Wallabies seek World Cup salvation after horror year

Michael Cheika (AFP)
Michael Cheika (AFP)

Sydney - Australian rugby has endured a turbulent year overshadowed by superstar Israel Folau's controversial sacking and looming legal battle, with officials hoping the Rugby World Cup will divert attention back to the game.

Rugby Australia's decision to terminate the devout Christian fullback's four-year contract for posting homophobic comments online seemed like the right thing to do at the time.

But it sparked a backlash from supporters of free speech and religious expression, which has ultimately pitted the governing body and NSW Rugby against a cashed-up Folau in a court case that could prove costly.

Folau, one of the world's highest-profile players who will play no part in the World Cup, is seeking Aus$10 million for unfair dismissal from Rugby Australia, which returned to profit in 2018 but only after axing Super Rugby side Western Force.

Chairperson Cameron Clyne has warned of a financial loss in 2019 - a scenario that often plays out in a World Cup year when there are fewer home Tests - which could be a serious headache Folau wins a big payout.

The saga has put even more pressure on the Wallabies, who had a horror 2018 winning just four of 13 Tests and slumping to sixth in the world.

They need a deep run at the World Cup to refocus attention on the field and help recapture the sport's waning popularity in Australia.

Coach Michael Cheika, who survived the axe despite last year's miserable form, remains optimistic, pointing to the team's solid spirit amid the swirling off-field dramas.

"That camaraderie, I suppose, helps with being a bit more resilient," he said.

"There has been a lot happen off the field. A lot out there to test our resolve, not necessarily from us, but we get asked all the questions or the microscope comes on us.

"They've trained hard and been solid together and that's only going to continue going into the World Cup," he added.

John Eales, the last Wallabies captain to win the World Cup in 1999, said Australia getting their hands on the trophy again would go a long way to helping the public fall back in love with rugby, which endures an endless battle for attention with rugby league and Australian Rules.

"Winning just puts you on so many agendas because Australians love winners," he told the Daily Telegraph.

Doom and gloom scenarios have been painted in the media about the financial implications of the Folau court case and its impact on the game, which enjoyed growth across all formats in clubs and schools last year, led by women.

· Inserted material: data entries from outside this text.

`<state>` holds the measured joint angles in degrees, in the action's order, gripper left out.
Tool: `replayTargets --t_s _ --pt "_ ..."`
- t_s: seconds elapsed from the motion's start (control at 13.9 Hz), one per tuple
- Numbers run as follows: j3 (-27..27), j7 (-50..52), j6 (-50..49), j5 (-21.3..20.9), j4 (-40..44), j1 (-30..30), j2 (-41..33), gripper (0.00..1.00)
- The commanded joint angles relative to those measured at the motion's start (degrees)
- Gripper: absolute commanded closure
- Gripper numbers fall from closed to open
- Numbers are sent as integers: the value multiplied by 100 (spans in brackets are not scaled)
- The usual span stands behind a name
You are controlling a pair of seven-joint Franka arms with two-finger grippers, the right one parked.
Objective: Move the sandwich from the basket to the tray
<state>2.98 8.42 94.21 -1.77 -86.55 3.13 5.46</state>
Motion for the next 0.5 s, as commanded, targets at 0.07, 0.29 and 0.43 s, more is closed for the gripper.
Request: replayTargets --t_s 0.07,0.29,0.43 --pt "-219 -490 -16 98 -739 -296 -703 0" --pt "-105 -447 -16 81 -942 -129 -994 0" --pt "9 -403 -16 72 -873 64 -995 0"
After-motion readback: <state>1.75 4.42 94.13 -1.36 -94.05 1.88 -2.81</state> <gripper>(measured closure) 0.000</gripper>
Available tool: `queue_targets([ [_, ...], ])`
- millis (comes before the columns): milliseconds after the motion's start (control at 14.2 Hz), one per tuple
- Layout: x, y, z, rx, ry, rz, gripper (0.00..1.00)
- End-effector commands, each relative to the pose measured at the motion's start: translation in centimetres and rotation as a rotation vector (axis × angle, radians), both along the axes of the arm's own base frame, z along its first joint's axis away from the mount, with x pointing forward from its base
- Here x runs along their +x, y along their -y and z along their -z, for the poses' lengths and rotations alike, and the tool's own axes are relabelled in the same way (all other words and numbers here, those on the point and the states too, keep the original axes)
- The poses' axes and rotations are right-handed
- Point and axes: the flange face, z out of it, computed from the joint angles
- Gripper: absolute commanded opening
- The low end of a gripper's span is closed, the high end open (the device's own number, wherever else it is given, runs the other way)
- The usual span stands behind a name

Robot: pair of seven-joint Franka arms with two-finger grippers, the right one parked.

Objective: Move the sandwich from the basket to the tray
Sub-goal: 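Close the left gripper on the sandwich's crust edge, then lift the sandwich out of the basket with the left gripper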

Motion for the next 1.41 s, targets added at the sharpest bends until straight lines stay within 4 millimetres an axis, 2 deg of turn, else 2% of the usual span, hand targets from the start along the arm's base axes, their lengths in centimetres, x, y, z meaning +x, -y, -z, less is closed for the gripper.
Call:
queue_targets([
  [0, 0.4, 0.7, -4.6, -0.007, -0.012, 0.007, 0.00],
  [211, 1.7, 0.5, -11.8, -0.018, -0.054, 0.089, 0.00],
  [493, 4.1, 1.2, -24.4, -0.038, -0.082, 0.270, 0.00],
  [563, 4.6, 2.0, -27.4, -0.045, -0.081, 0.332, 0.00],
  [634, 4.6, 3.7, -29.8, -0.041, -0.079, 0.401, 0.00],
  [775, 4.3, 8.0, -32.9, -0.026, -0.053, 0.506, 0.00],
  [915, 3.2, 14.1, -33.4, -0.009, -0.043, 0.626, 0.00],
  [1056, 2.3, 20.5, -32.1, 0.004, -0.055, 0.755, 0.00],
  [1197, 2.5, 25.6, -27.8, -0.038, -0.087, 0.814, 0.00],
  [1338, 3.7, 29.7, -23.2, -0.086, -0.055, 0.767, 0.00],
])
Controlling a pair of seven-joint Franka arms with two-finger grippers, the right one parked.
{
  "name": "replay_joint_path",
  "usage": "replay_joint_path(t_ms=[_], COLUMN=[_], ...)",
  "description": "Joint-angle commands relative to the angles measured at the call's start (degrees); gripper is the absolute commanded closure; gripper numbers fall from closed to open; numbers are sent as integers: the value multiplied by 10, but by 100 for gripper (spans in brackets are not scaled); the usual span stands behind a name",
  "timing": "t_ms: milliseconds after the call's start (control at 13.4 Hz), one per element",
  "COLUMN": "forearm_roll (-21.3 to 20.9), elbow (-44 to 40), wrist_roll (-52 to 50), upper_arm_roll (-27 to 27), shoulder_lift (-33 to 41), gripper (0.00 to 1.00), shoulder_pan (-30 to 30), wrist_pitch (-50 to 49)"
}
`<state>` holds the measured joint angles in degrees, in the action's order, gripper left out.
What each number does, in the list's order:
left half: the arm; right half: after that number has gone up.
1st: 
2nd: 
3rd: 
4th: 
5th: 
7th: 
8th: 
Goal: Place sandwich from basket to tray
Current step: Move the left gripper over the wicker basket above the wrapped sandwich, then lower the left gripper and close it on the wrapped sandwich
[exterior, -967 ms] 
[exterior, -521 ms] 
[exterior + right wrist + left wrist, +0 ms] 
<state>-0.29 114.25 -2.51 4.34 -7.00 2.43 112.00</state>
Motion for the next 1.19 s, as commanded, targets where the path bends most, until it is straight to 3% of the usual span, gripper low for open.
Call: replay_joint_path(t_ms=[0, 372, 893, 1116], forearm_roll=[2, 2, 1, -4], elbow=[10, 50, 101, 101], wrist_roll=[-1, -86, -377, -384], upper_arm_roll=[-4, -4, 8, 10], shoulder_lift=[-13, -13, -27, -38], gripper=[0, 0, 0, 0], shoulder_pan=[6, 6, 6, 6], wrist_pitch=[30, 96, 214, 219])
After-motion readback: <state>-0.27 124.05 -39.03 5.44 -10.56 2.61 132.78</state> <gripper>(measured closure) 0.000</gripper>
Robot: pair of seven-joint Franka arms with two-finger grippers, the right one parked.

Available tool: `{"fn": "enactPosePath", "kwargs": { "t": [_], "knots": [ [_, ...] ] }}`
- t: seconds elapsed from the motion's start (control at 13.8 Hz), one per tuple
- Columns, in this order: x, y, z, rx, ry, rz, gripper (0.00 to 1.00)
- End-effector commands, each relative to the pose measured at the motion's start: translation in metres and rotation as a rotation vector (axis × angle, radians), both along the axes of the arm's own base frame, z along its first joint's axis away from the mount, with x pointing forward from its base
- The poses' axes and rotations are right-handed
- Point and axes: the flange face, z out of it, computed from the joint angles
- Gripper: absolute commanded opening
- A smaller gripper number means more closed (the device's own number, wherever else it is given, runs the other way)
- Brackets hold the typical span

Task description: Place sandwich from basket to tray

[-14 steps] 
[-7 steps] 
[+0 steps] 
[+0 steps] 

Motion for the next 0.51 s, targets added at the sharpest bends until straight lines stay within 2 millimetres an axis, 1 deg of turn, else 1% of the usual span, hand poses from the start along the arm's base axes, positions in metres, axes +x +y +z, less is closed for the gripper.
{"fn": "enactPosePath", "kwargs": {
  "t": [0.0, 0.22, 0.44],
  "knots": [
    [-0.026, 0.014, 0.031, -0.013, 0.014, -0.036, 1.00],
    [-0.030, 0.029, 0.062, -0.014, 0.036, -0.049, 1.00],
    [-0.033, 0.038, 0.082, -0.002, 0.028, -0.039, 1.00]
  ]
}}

Chief executive Raelene Castle recently insisted Rugby Australia's finances were "fine", but also admitted legal fees had already taken a toll.

"This (court battle) won't stop us spending the money in the rugby community," she said.

"Probably the disappointing thing is we are spending money on legal fees that could otherwise have been spent additionally in helping the game grow in this country. But that is the reality of where we are."

There were fears that Folau's case may coincide with, and overshadow, the World Cup, but that at least was put to bed by a Melbourne court that set a trial date for February 4 next year if mediation in December is unsuccessful.

The Michael Hooper-led Wallabies - two-time World Cup winners and losing finalists in 2015 - have endured mixed fortunes so far this year, winning two and losing two.

But one of the victories was over the world champion All Blacks in Perth and George Gregan, who skippered Australia to the 2003 final and played at four World Cups, said that form proved Australia had what it takes.

"You need to be reproducing that form in Perth, which we know they have. It's nice to know they can produce," he said.